The real and apparent convergence of N-body simulations of the dark matter structures: is the Navarro-Frenk-White profile real?

We consider the reasons why a cuspy NFW-like profile persistently occurs in N-body simulations, in contradiction to some astronomical observations. The routine method of testing the convergence of N-body simulations (in particular, the negligibility of two-body scattering effect) is to find the conditions under which the shape of the formed structures is insensitive to numerical parameters. The results obtained with this approach suggest a surprisingly minor role of the particle collisions: the central density profile remains untouched and close to NFW, even if the simulation time significantly exceeds the collisional relaxation time $\tau_r$. We analyze the test body distribution in the halo center with help of the Fokker-Planck equation.
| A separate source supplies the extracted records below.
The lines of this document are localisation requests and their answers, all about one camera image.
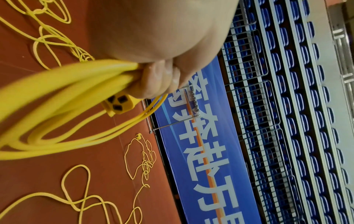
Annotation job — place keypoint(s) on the person's left hand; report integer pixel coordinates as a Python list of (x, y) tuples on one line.
[(166, 30)]

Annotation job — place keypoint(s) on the blue banner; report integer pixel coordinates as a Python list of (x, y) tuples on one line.
[(204, 153)]

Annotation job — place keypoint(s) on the rows of blue seats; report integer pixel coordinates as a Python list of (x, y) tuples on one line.
[(287, 109)]
It turns out that the Fokker-Planck diffusion transforms any reasonable initial distribution into NFW-like profile $\rho\propto r^{-1}$ in a time shorter than $\tau_r$. On the contrary, profile $\rho\propto r^{-1}$ should survive much longer, being a sort of attractor: the Fokker-Planck diffusion is self-compensated in this case. Thus the test body scattering may create a stable NFW-like pseudosolution that can be mixed up with the real convergence. This fact might help to eliminate the well-known 'cusp vs. core' problem.